Stored records:

=== Section Start ===

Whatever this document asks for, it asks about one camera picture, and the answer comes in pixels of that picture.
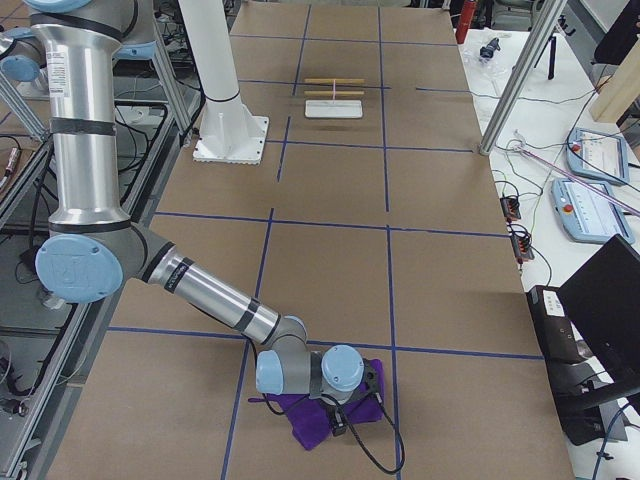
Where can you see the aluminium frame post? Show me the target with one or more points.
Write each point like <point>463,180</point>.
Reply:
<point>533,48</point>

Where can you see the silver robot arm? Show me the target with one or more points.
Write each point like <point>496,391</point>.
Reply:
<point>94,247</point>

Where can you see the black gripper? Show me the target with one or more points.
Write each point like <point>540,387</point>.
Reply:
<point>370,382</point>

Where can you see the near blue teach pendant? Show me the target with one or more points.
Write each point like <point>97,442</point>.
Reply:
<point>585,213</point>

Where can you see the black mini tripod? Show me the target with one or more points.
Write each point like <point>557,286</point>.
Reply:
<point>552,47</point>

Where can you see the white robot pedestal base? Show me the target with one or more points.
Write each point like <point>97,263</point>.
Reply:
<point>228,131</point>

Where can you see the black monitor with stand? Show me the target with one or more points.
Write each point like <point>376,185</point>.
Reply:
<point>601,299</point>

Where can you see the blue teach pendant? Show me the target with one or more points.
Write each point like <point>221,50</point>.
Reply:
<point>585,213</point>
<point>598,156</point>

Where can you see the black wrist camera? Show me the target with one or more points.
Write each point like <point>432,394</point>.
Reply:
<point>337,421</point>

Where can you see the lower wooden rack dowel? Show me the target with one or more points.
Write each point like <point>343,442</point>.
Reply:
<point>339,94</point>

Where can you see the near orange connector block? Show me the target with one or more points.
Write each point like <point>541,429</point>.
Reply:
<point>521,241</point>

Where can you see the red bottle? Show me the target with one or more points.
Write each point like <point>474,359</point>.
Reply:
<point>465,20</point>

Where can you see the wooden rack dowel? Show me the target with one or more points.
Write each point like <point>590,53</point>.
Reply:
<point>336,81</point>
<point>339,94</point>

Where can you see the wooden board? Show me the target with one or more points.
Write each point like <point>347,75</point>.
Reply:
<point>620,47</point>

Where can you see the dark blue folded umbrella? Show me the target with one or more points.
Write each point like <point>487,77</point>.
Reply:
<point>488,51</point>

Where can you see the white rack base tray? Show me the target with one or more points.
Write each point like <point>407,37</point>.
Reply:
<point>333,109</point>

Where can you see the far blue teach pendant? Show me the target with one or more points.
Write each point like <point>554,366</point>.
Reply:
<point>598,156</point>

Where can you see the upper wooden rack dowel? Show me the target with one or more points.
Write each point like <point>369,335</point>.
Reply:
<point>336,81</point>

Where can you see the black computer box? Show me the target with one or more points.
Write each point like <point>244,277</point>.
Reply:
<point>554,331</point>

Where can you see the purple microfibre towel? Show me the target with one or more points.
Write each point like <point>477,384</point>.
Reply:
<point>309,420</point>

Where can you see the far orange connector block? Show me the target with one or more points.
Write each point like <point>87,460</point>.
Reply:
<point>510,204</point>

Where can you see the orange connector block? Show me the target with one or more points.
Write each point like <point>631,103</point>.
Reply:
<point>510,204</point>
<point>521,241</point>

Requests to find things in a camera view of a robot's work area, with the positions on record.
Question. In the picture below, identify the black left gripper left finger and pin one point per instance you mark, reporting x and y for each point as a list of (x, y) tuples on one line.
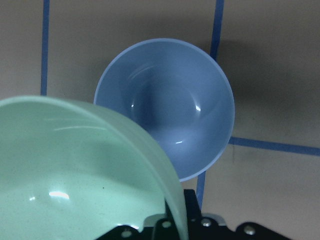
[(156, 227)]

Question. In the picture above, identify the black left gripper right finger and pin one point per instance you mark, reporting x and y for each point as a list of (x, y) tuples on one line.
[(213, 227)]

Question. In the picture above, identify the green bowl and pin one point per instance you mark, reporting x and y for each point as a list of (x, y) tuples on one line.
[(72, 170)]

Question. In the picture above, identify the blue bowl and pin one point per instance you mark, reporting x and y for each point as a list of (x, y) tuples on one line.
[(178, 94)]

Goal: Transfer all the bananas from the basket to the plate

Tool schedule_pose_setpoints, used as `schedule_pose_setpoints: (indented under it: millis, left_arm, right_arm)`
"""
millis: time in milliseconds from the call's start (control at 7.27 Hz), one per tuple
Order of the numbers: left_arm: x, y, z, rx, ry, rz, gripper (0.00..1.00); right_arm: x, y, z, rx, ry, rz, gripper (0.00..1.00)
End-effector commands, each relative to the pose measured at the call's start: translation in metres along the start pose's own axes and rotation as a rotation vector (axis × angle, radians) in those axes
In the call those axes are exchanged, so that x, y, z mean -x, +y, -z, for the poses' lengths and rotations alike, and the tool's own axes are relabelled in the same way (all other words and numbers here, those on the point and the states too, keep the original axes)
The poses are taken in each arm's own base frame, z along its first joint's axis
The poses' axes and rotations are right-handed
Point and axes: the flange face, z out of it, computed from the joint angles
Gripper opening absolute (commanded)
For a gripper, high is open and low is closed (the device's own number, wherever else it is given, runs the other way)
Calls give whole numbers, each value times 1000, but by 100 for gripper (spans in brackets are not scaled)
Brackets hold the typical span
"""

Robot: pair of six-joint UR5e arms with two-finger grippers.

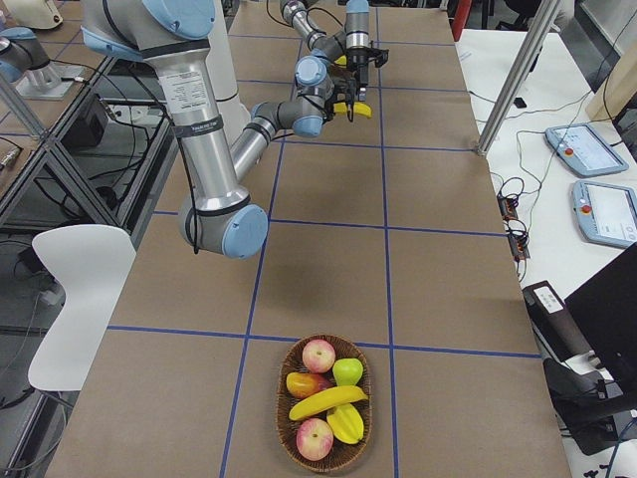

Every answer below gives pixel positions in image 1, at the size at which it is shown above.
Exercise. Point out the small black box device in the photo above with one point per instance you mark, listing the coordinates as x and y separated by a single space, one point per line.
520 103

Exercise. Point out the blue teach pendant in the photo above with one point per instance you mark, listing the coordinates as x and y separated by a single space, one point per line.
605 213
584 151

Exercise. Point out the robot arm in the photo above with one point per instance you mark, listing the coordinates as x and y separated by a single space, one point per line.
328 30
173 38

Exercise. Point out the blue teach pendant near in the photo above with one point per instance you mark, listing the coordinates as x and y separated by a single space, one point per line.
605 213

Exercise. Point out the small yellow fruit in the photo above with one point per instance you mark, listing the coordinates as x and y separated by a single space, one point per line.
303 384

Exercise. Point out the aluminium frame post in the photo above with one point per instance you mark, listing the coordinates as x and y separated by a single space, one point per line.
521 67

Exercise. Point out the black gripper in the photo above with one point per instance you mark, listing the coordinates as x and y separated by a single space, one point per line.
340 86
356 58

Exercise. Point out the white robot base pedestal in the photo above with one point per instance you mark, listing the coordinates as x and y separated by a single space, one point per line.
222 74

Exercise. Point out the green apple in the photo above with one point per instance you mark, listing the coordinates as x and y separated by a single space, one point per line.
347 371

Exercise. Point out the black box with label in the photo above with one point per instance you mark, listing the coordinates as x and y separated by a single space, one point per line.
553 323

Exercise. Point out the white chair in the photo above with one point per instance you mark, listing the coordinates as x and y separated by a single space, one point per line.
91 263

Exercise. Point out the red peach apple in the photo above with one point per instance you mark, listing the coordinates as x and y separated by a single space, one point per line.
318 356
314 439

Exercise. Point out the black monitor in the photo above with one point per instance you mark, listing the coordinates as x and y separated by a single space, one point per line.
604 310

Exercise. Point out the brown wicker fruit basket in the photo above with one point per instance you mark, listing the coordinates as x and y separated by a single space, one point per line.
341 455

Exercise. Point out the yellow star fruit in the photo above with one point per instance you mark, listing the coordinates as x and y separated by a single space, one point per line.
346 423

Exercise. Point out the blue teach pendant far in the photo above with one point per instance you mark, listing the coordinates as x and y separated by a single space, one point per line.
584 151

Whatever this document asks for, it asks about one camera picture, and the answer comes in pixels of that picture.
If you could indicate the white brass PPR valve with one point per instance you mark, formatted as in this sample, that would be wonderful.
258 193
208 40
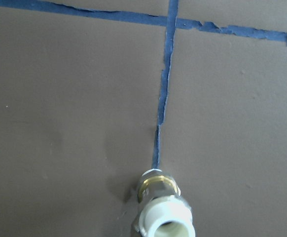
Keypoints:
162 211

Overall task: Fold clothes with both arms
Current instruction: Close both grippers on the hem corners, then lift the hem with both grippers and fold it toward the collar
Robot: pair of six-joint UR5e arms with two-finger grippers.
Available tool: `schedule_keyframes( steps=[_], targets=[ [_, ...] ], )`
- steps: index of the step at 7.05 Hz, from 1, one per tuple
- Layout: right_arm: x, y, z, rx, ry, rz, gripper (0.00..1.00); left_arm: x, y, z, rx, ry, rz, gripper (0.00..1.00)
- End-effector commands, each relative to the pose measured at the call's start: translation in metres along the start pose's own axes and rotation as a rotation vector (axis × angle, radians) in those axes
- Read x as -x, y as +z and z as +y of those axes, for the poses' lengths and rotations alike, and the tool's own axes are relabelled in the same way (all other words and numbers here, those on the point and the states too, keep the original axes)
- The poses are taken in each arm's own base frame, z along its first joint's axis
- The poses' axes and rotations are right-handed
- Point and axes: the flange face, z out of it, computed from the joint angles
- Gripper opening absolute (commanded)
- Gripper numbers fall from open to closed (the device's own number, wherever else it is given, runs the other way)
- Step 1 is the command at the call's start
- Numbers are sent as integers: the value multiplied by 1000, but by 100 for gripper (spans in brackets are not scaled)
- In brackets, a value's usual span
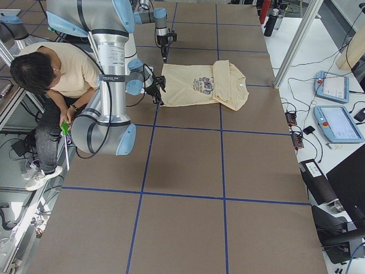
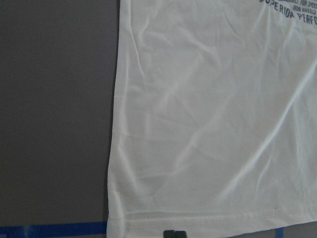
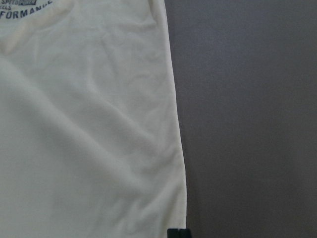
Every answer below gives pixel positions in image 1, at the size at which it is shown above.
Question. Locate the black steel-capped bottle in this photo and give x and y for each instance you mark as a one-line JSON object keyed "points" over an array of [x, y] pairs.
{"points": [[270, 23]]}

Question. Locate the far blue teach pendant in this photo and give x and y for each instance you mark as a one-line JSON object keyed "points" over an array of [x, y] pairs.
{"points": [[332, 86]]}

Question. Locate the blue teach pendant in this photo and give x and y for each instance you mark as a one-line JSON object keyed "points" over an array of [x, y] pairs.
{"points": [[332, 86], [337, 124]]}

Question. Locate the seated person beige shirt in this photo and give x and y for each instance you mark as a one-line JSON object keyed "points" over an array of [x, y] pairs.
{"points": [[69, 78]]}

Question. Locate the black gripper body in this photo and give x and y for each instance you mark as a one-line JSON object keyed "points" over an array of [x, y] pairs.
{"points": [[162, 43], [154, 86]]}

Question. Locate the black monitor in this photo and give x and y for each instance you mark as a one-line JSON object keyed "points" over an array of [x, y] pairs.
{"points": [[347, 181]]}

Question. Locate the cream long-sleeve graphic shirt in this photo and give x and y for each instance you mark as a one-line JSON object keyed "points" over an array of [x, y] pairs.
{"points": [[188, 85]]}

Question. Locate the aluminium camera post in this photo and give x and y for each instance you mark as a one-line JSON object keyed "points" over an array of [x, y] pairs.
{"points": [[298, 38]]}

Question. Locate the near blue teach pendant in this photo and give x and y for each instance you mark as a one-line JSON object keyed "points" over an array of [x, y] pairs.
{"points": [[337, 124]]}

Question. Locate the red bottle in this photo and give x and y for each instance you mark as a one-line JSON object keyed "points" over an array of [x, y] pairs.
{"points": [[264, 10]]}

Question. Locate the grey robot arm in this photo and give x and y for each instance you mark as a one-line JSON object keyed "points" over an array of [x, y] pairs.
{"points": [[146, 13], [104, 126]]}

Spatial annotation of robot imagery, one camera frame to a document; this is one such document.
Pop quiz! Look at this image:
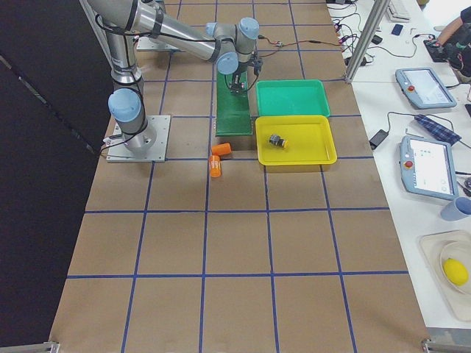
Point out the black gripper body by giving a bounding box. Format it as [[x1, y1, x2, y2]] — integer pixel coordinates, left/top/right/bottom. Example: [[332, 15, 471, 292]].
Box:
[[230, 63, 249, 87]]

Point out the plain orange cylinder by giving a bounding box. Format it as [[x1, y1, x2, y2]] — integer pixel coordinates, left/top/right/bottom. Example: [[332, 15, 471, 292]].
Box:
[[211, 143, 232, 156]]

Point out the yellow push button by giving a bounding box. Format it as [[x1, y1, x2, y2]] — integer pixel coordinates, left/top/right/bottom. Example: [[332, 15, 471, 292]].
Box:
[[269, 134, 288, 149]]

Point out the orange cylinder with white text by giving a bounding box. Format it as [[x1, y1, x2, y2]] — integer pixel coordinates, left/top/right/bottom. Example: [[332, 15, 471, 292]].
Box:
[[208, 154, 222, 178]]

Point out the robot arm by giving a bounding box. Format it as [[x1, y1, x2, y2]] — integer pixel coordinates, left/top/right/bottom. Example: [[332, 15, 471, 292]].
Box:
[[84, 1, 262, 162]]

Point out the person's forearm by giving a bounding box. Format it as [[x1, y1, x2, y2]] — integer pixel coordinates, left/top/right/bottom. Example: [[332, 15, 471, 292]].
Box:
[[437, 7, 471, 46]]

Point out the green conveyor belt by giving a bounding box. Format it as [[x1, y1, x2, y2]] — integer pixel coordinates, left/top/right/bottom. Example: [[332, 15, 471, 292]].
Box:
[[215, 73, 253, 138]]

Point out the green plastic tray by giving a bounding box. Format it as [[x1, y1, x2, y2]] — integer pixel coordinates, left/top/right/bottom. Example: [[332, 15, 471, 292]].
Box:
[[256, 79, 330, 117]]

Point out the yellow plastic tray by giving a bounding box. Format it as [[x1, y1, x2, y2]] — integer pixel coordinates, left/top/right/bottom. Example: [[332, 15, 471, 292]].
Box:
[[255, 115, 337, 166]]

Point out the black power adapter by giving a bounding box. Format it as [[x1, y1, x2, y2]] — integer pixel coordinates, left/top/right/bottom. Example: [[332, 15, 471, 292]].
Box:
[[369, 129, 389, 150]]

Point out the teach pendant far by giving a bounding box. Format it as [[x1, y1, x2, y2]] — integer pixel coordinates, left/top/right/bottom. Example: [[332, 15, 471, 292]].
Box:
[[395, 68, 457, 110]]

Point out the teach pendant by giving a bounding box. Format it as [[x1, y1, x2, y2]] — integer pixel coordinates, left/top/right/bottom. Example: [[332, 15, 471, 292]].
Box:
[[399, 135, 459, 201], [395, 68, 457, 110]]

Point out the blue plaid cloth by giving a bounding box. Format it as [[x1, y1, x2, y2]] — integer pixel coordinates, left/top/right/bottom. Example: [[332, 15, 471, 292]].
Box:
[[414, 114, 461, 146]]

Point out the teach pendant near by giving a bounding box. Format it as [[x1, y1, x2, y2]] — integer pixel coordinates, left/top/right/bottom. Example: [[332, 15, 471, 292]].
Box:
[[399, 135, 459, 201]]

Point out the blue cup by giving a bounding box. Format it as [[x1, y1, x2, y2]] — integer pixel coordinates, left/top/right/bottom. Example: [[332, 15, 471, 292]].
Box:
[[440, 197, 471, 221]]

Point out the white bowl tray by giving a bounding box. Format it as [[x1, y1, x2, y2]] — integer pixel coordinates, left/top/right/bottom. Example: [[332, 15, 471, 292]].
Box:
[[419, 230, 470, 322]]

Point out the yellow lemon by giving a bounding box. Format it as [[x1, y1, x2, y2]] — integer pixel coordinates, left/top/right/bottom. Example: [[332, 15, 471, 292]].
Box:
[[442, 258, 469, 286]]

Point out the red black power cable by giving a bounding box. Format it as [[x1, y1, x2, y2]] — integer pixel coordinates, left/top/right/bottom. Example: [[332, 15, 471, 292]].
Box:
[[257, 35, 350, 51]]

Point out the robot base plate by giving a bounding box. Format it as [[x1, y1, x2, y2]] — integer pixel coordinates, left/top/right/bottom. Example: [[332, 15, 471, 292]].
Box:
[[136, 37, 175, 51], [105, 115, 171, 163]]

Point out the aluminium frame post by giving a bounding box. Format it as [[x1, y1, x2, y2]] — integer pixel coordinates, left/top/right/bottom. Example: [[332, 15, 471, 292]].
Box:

=== Section End ===

PROBLEM DETAILS:
Return word for word the lines above from the line with "Write each point like <point>541,429</point>." to the line with "<point>309,420</point>", including both and leaving out all others.

SOLUTION FOR THIS TASK:
Write each point like <point>541,429</point>.
Reply:
<point>521,241</point>

Where can you see the red bottle? Show me the target with one or more points.
Write each point like <point>474,359</point>.
Reply:
<point>465,20</point>

Where can you see the wooden rack dowel? Show me the target with one or more points.
Write each point like <point>590,53</point>.
Reply:
<point>336,81</point>
<point>339,94</point>

Where can you see the wooden board? Show me the target with one or more points.
Write each point like <point>347,75</point>.
Reply:
<point>620,47</point>

Where can you see the dark blue folded umbrella? Show me the target with one or more points.
Write each point like <point>487,77</point>.
Reply:
<point>488,51</point>

Where can you see the white rack base tray? Show me the target with one or more points.
Write each point like <point>407,37</point>.
Reply:
<point>333,109</point>

Where can you see the far blue teach pendant? Show me the target with one or more points.
Write each point like <point>554,366</point>.
Reply:
<point>598,156</point>

Where can you see the upper wooden rack dowel? Show me the target with one or more points.
Write each point like <point>369,335</point>.
Reply:
<point>336,81</point>

Where can you see the black computer box? Show me the target with one or more points.
Write each point like <point>244,277</point>.
Reply:
<point>554,331</point>

Where can you see the purple microfibre towel? Show me the target with one or more points.
Write each point like <point>477,384</point>.
Reply:
<point>309,420</point>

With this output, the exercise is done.